TASK TO COMPLETE: In the entries below, find the lines that contain the word "shape" and copy them.

RECORDS SUPPLIED: Begin

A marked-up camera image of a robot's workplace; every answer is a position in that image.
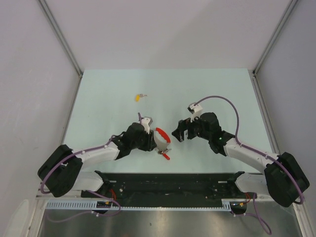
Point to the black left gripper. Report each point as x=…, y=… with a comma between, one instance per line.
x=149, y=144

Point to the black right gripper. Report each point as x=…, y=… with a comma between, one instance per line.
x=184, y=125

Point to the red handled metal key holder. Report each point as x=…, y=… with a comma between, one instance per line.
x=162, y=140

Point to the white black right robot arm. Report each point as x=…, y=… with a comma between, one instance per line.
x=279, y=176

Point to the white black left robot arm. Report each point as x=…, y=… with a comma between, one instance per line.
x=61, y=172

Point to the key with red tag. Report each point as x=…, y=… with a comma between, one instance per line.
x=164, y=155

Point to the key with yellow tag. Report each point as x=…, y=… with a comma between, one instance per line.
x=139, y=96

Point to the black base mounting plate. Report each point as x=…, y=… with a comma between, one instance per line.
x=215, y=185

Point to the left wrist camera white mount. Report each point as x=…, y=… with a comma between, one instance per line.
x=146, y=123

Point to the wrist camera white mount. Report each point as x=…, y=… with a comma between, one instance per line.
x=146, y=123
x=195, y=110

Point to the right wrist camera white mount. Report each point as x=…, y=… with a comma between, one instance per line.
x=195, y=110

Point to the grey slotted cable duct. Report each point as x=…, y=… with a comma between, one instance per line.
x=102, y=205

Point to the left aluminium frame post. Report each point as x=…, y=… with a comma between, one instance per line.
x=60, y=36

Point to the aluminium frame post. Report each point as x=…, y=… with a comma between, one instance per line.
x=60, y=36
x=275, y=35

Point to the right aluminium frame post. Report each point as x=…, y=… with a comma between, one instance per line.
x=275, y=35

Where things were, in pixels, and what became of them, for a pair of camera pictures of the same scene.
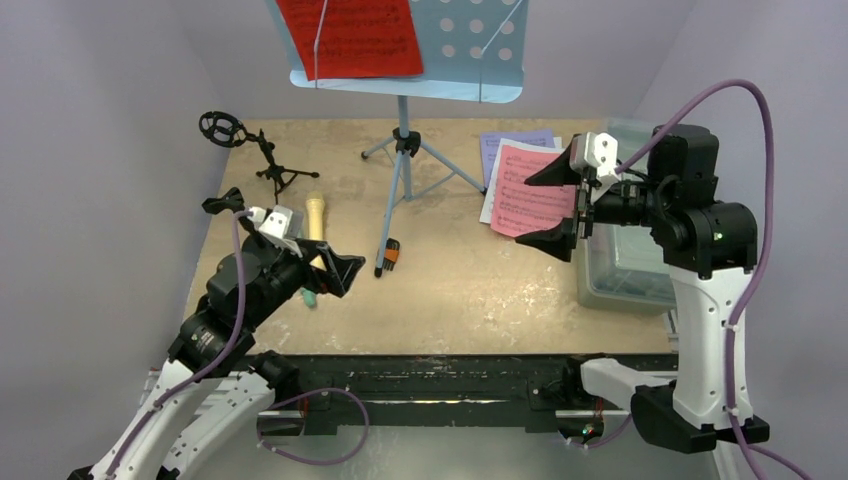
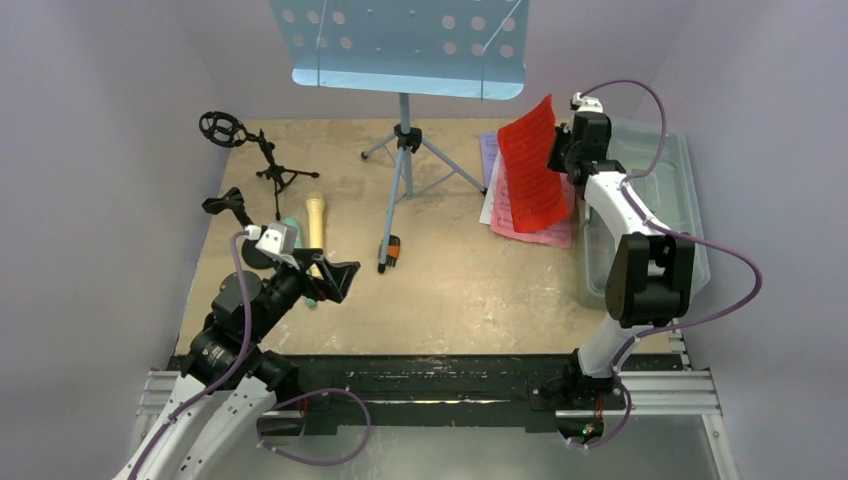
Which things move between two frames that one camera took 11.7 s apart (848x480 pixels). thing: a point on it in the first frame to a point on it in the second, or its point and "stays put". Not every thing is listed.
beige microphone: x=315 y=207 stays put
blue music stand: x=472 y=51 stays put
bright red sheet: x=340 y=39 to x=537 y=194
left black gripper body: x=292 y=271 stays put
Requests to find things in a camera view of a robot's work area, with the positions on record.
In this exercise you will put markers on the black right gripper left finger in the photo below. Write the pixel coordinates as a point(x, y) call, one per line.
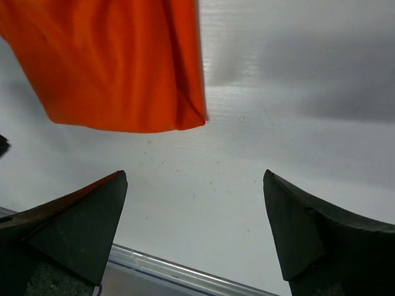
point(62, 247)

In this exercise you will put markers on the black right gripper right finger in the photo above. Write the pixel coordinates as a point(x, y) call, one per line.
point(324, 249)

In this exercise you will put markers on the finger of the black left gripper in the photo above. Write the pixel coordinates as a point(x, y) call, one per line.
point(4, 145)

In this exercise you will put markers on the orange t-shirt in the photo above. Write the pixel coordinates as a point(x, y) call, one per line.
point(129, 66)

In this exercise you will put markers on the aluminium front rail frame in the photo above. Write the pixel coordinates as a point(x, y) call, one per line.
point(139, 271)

RECORDS SUPPLIED: End
RECORDS SUPPLIED: Begin

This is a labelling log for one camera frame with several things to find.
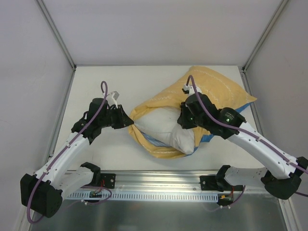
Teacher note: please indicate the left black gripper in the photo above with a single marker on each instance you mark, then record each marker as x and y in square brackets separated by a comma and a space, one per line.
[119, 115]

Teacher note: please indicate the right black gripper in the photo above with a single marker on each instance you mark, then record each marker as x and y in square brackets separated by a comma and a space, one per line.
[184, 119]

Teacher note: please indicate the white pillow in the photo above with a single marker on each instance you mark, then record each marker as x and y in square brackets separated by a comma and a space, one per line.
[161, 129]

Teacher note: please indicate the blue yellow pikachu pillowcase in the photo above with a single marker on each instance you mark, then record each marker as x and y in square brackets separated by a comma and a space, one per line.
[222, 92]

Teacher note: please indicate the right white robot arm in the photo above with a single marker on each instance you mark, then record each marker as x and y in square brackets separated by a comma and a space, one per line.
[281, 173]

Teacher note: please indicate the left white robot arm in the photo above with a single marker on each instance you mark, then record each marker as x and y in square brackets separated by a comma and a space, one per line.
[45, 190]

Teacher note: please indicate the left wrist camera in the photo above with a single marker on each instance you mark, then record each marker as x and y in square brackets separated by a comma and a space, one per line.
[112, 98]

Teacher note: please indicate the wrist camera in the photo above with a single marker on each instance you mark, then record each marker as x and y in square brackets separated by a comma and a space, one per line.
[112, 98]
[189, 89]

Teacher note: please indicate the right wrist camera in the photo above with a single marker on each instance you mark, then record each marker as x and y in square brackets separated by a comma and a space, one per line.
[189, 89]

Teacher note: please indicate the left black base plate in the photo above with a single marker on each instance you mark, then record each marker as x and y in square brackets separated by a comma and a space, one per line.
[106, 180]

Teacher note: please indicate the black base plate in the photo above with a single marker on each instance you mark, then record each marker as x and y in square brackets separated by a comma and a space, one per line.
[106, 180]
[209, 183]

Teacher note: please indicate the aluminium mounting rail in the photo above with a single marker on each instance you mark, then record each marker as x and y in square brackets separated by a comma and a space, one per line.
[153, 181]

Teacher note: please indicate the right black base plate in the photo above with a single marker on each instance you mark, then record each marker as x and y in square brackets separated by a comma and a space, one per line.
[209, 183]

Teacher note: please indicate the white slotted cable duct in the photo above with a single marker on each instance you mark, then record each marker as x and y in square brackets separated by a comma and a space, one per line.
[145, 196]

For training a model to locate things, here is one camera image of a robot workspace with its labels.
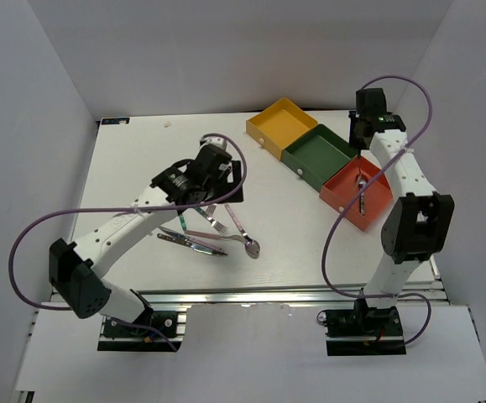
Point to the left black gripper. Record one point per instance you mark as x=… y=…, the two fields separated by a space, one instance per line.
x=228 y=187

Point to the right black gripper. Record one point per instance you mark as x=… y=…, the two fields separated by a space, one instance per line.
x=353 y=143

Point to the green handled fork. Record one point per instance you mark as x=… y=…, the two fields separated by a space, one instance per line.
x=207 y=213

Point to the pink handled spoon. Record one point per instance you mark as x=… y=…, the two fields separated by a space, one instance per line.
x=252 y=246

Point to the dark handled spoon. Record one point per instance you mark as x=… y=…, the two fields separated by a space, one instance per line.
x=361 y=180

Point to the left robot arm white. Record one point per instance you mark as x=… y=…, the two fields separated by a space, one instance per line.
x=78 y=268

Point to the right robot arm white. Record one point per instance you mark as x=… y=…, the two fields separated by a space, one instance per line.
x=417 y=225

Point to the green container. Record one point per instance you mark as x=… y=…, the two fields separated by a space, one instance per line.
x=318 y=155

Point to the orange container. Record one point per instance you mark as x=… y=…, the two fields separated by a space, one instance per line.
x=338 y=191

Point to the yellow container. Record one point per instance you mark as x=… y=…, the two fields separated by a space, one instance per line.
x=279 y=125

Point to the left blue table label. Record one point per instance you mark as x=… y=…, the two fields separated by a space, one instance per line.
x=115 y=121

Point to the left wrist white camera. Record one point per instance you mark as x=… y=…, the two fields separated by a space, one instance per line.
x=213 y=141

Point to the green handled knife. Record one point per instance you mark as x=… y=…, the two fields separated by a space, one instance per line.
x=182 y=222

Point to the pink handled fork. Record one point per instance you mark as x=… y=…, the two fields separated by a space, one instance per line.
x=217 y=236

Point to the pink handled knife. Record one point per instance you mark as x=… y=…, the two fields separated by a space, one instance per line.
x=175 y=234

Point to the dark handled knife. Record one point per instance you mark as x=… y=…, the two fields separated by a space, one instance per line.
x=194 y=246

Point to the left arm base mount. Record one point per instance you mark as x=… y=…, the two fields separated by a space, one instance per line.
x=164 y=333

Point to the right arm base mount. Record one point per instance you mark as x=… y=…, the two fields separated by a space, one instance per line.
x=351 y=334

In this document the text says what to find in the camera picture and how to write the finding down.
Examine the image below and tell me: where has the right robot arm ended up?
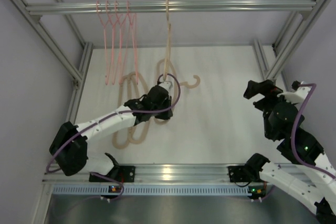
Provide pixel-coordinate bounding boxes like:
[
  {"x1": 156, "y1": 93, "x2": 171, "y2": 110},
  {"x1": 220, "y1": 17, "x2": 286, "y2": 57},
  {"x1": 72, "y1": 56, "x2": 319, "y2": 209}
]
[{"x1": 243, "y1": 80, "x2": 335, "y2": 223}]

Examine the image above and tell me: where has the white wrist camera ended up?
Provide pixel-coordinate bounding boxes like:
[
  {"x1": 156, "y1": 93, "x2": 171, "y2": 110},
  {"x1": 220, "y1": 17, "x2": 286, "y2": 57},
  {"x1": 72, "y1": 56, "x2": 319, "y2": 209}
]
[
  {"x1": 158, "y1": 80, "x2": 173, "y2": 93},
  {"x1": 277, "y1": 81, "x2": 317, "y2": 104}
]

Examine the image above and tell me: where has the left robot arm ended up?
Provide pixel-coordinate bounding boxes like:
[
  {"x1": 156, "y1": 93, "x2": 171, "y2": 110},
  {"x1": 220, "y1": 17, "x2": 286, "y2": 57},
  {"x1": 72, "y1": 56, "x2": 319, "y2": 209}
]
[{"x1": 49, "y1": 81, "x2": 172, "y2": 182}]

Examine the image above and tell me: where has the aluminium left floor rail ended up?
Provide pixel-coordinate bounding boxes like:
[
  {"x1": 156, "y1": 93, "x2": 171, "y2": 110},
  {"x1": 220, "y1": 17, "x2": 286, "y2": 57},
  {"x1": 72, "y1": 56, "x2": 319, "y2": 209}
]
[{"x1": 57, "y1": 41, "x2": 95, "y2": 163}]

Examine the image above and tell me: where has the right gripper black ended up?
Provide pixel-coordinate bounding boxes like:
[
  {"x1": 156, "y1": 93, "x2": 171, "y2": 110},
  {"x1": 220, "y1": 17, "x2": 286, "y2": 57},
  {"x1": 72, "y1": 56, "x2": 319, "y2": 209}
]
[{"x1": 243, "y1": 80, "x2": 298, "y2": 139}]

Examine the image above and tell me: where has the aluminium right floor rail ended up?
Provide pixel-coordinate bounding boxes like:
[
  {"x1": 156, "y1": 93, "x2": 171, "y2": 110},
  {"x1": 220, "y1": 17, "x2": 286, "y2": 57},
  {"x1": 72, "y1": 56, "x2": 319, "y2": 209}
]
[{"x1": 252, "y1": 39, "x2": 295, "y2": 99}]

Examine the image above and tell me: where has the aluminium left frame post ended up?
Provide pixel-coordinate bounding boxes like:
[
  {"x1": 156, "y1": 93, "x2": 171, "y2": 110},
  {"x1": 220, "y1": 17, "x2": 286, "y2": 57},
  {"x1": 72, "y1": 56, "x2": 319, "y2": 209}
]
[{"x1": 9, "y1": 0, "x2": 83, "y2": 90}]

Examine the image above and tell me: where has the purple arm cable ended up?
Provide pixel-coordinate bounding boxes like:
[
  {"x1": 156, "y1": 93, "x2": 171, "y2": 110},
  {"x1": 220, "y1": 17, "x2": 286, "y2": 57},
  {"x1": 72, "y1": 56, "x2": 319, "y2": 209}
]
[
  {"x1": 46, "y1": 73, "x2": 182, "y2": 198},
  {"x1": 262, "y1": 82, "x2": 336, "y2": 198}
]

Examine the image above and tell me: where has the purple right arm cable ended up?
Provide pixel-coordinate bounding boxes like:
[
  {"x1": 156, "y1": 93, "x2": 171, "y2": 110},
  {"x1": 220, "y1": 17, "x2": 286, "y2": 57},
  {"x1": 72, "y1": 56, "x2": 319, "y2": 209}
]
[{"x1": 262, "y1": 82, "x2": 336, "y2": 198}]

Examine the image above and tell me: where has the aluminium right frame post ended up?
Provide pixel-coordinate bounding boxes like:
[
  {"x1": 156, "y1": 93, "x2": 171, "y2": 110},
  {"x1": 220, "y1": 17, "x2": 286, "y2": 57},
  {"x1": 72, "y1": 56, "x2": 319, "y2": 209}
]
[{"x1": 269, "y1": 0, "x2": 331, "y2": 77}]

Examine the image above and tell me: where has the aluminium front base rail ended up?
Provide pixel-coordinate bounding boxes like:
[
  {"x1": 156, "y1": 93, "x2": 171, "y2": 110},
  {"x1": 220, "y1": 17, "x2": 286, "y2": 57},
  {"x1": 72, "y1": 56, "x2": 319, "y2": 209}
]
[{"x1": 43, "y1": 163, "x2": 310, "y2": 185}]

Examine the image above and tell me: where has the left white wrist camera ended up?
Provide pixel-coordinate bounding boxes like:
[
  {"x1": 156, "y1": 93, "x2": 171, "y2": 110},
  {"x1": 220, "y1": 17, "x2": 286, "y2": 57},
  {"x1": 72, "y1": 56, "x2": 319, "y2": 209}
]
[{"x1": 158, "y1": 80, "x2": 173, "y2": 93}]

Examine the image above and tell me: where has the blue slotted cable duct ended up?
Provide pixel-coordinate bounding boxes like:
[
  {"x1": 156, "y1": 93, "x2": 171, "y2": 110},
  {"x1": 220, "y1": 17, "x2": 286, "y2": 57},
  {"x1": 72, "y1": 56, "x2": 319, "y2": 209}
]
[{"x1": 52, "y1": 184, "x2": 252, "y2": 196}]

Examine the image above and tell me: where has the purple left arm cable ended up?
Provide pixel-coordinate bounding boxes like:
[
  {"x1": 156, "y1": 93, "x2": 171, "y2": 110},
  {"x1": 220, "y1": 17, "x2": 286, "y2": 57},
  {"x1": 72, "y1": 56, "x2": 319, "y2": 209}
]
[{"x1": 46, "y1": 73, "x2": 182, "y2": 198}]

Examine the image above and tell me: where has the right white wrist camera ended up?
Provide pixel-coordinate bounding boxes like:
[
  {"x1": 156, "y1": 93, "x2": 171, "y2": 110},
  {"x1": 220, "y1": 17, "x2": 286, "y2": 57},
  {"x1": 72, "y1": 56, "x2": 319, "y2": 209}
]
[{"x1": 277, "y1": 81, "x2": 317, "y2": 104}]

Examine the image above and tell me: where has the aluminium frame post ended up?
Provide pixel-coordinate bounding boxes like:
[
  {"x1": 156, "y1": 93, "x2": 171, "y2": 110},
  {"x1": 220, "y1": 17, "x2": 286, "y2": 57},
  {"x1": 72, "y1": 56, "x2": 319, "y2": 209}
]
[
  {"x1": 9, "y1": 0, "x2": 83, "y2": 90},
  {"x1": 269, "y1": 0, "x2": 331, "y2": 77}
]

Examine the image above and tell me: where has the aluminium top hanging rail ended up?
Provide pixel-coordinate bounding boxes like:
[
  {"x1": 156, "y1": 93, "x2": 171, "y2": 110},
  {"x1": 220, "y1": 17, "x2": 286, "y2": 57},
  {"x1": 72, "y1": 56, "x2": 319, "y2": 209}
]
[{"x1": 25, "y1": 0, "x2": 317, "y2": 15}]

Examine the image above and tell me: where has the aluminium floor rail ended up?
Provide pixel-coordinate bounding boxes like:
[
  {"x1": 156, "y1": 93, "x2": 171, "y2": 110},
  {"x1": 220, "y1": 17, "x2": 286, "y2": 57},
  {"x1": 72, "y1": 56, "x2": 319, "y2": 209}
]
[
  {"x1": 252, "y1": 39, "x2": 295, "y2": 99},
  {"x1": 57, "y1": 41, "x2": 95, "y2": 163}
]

RECORDS SUPPLIED: End
RECORDS SUPPLIED: Begin

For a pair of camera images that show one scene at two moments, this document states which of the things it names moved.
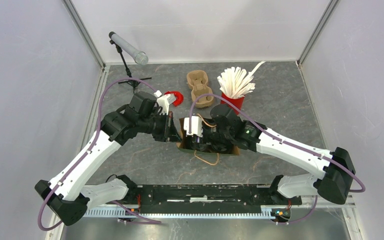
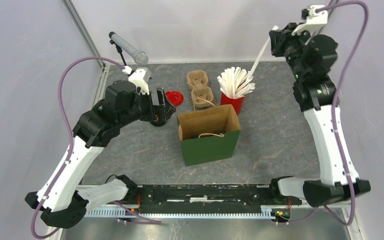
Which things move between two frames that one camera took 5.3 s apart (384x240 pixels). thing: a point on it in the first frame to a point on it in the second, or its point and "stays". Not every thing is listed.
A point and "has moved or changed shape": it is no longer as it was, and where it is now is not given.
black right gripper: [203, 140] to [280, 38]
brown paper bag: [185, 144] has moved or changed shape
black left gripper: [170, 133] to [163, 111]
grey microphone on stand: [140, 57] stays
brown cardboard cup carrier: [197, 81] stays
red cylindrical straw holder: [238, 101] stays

RECORDS SUPPLIED: End

SOLUTION TO THE PROBLEM:
A point and "has moved or changed shape": it is no longer as it was, and where it is now is not given.
brown paper bag: [185, 144] has moved or changed shape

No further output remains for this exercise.